The fabulous fall weather has given Grand Strand tourism a nice shoulder season boost.
Strings of mild temperatures and sunny skies since the summer-ending Labor Day weekend have kept tourists coming to the Grand Strand, especially for weekend getaways, said Taylor Damonte of Coastal Carolina University’s Clay Brittain Jr. Center for Resort Tourism, which tracks the local lodging industry.
The fall lodging occupancy rates have been so good, they have “beat the forecast almost every weekend,” he said.
“We had basically no interruption to weekend travel patterns,” Damonte said of the transition from the busy summer season to fall. “We didn’t even have a tropical storm forecast to be nearby.”
From Sept. 8 through Oct. 19, about 55 percent of hotels, condo-hotels and campsites were occupied, up 4.8 occupancy points or 9.7 percent from the same period in 2012, according to the CCU center. Visitors also paid a bit more for their places to stay during that period, with average daily rates ticking up about 0.9 percent.

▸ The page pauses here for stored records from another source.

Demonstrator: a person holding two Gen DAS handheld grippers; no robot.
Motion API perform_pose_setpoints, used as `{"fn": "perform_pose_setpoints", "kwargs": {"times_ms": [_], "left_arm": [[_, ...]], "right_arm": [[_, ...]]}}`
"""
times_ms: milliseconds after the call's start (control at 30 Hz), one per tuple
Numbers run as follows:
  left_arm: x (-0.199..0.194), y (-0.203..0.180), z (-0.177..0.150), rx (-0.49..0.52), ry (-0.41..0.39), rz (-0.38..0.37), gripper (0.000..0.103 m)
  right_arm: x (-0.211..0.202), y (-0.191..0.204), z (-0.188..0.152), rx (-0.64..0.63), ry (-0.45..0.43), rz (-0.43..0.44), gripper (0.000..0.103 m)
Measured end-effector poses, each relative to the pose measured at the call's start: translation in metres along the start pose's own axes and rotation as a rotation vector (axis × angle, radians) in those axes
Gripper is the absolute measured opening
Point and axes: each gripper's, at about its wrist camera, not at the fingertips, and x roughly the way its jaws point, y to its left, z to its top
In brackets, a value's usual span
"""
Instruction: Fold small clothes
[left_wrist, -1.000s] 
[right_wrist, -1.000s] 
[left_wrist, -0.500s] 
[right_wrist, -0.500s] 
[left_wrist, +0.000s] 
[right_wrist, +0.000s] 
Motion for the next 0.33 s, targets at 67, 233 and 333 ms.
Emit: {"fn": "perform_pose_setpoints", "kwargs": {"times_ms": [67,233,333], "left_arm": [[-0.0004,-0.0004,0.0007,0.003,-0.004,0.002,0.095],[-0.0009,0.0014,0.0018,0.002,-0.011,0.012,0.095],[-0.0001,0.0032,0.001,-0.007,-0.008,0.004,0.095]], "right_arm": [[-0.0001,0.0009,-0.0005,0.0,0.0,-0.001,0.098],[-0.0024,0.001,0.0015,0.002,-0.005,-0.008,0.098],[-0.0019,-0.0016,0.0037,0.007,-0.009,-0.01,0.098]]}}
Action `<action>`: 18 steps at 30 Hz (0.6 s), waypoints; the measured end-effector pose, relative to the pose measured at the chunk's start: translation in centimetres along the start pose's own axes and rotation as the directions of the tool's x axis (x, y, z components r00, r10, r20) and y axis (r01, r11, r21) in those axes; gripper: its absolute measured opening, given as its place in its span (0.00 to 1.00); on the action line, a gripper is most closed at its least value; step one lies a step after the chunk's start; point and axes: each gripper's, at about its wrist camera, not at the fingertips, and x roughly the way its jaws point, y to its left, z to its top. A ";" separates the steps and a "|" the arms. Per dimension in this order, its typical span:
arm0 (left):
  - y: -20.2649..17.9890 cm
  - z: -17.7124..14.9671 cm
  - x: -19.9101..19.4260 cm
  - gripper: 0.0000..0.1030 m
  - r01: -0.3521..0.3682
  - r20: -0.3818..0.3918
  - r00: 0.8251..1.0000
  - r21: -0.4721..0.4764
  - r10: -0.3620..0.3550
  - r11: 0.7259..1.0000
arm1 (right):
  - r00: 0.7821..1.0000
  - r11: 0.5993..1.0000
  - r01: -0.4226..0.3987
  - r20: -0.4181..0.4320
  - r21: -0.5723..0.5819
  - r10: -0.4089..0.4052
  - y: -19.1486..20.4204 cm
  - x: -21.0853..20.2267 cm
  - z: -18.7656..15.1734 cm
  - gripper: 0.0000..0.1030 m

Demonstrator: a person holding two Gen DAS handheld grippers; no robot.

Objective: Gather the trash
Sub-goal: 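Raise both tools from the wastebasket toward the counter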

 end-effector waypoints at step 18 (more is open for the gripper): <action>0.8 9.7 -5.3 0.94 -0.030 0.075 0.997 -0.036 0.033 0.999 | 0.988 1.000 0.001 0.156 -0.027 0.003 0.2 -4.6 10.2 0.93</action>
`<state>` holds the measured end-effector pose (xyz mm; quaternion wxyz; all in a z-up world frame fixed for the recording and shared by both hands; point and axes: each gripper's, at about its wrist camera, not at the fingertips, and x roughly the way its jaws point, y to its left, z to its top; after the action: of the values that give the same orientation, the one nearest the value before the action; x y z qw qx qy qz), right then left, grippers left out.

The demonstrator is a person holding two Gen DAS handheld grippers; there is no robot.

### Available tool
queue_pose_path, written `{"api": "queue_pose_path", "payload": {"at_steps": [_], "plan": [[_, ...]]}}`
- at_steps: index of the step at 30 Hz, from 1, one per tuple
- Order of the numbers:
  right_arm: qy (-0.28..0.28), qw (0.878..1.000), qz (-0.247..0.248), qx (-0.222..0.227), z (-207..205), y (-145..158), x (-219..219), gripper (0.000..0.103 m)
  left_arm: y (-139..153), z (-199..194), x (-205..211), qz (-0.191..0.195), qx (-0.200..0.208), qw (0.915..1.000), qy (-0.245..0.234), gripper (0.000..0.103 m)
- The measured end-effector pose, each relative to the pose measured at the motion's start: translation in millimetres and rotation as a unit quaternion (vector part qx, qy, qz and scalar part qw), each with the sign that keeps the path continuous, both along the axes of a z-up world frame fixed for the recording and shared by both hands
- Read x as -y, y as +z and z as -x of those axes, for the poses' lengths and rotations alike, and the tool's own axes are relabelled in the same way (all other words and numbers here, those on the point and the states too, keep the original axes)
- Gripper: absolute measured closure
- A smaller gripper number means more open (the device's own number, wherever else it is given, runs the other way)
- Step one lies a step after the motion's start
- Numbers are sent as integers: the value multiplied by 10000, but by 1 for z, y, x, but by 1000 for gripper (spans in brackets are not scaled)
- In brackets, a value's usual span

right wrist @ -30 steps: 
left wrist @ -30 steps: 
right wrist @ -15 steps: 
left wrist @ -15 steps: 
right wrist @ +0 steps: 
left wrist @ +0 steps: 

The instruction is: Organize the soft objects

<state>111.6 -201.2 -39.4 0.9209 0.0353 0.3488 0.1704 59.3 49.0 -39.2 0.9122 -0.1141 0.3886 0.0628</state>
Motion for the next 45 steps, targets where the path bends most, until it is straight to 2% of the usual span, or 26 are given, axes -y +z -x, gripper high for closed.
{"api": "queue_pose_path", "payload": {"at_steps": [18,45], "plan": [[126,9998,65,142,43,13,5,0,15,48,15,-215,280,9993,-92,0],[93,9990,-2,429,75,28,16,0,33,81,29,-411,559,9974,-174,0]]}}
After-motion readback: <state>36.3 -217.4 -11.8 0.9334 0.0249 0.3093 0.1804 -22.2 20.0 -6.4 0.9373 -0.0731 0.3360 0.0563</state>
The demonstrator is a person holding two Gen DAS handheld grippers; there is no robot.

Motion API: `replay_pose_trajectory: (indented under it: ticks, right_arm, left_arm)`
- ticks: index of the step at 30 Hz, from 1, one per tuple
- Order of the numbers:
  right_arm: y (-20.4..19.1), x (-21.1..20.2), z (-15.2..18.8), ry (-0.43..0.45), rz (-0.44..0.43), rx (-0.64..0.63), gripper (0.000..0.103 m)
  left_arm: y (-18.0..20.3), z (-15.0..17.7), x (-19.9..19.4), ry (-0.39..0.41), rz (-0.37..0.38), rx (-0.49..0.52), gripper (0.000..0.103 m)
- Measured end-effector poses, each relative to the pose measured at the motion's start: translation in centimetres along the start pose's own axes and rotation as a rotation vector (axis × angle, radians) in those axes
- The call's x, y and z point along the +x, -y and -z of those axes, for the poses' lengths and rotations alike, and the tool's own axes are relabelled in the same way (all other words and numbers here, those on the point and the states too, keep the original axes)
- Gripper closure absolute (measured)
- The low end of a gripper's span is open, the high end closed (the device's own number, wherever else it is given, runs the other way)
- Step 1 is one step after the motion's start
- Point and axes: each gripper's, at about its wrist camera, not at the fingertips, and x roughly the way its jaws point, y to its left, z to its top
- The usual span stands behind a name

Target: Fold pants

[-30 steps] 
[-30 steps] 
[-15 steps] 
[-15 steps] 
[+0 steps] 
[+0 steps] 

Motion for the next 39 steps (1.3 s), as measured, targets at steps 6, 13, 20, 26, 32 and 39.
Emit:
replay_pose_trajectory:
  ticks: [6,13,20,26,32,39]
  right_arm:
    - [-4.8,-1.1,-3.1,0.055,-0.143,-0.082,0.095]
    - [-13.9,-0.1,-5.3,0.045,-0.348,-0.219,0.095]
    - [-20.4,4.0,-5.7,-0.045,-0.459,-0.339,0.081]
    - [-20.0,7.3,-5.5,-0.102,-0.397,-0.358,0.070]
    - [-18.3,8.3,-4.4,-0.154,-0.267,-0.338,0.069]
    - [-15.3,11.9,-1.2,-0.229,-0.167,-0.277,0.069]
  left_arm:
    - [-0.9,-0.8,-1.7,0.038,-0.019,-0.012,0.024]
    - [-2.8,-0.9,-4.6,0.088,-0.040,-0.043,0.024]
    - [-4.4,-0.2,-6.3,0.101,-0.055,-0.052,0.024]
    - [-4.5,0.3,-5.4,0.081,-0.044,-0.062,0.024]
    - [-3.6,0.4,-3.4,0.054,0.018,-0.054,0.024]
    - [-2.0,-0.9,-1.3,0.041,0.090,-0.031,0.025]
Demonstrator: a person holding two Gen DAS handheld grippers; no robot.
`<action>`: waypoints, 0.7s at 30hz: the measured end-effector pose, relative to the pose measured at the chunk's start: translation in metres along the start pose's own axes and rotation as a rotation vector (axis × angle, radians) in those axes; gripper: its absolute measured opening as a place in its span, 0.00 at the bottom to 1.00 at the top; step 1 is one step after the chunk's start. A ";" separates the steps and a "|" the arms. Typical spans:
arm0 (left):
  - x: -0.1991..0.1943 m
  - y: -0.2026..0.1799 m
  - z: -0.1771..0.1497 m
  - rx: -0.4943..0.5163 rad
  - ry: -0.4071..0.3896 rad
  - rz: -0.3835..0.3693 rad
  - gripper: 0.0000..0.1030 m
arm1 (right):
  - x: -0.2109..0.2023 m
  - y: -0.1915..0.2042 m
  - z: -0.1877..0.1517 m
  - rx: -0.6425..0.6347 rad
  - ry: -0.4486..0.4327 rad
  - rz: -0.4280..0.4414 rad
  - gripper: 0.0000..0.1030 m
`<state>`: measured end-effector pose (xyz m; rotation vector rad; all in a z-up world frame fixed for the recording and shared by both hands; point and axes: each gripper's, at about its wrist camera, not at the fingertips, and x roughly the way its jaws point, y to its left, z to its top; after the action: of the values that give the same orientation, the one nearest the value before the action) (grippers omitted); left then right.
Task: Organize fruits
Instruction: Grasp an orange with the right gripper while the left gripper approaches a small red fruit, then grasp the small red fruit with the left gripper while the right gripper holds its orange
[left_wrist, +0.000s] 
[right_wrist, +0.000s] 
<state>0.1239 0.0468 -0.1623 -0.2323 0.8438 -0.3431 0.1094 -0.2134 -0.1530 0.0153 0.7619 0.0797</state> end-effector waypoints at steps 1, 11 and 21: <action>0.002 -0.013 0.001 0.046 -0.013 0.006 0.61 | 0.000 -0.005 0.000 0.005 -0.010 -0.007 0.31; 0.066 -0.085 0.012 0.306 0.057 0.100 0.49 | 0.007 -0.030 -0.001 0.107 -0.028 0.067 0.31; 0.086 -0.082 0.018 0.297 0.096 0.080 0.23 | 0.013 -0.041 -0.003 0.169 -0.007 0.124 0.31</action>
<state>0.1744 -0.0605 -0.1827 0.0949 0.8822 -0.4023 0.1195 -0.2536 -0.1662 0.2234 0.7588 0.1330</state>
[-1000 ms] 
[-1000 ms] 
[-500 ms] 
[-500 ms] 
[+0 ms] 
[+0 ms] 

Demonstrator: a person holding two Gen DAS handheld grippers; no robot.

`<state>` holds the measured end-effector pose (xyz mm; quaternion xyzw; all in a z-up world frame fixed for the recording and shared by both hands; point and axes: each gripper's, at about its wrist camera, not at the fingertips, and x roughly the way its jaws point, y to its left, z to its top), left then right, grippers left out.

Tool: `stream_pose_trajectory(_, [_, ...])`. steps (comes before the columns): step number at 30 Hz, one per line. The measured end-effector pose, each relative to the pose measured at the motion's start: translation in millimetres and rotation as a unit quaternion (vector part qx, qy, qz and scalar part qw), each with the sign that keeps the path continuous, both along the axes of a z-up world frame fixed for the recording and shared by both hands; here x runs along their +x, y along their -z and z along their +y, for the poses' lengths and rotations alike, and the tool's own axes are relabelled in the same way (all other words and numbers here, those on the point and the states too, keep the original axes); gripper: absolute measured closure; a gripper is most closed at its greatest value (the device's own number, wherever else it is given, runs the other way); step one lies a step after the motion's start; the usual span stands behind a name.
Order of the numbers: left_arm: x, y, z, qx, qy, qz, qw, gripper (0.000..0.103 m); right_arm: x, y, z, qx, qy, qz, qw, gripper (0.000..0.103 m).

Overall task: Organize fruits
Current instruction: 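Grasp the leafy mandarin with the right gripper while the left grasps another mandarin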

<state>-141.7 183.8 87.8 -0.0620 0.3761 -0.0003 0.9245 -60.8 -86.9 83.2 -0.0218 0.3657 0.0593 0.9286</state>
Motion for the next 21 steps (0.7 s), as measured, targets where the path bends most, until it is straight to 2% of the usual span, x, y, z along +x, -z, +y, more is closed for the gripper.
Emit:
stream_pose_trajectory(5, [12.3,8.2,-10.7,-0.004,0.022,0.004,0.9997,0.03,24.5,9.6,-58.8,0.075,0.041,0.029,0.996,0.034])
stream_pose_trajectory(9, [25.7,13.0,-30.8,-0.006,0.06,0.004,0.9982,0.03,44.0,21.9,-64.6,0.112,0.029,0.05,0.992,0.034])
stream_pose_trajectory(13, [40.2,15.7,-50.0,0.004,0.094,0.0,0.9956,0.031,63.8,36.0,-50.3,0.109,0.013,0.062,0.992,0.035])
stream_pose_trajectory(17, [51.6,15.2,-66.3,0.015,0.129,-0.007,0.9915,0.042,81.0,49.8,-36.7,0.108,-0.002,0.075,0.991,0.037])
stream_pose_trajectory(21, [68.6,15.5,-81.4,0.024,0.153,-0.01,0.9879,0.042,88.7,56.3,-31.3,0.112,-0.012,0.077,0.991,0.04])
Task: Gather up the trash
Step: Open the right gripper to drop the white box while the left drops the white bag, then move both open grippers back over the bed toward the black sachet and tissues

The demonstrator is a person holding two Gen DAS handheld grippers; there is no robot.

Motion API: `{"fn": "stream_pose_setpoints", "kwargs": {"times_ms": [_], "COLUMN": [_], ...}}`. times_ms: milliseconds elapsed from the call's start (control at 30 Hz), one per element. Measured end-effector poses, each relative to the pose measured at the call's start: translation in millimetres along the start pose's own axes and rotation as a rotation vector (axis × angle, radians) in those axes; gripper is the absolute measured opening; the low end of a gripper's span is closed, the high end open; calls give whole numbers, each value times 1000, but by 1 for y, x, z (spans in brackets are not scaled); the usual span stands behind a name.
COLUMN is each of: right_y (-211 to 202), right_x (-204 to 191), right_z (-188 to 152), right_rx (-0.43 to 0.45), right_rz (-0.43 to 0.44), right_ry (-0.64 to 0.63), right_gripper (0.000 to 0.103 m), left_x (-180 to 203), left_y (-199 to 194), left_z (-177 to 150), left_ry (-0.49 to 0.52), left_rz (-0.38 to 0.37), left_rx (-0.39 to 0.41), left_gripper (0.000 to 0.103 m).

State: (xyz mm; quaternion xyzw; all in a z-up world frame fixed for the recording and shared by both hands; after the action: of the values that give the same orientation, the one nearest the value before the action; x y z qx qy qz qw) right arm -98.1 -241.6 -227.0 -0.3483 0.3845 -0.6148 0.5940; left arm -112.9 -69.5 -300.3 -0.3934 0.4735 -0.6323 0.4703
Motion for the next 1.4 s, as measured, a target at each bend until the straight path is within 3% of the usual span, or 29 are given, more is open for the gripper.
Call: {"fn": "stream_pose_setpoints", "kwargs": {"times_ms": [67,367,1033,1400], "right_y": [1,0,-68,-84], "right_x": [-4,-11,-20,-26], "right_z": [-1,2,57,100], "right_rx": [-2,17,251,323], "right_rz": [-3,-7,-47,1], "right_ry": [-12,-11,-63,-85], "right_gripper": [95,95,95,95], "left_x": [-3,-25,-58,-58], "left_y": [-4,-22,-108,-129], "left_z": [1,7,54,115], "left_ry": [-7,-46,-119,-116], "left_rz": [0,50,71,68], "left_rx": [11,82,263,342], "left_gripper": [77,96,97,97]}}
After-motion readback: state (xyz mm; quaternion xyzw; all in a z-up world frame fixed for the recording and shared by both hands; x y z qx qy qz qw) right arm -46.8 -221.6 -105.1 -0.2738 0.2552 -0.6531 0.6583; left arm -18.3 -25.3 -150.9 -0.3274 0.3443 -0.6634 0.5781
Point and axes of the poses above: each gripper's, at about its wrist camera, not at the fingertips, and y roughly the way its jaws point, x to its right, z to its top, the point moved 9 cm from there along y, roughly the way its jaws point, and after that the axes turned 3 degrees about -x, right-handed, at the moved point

Revenue per available room, a key metric for lodging properties known as RevPAR, was up 9.7 percent during that six-week period from the same period a year ago, according to the center.
Vacation rental properties, where bookings have been off most of the year, didn’t fare as well. During the same six weeks, occupancy at vacation houses was about 56 percent, down 4.3 occupancy points or 7.2 percent compared to a year ago.
Weather plays a bigger role in travel to the Grand Strand during the spring and fall when folks are thinking more of spontaneous getaways than during the summer, when travelers plan their vacations in advance and go regardless, Damonte has said.
This fall, high temperatures averaged 82 degrees with an average low of 65 during September, and an average high of 74 and low of 56 during October, according to the National Weather Service. Rain stayed away for most of those two months, with a trace or slightly more on a handful of days in September and a few rainy days in October.
The fair-weather fall helped offset a cool, soggy spring that washed out an expected 1 percent uptick in lodging occupancy, replacing it with a 5 percent decline and casting doubts on what the crucial summer season would bring.
Summer got off to a slow start in June, but picked up in July and August.
“We had a great second half of summer and great fall so far,” Damonte said last week. “The weather was great.”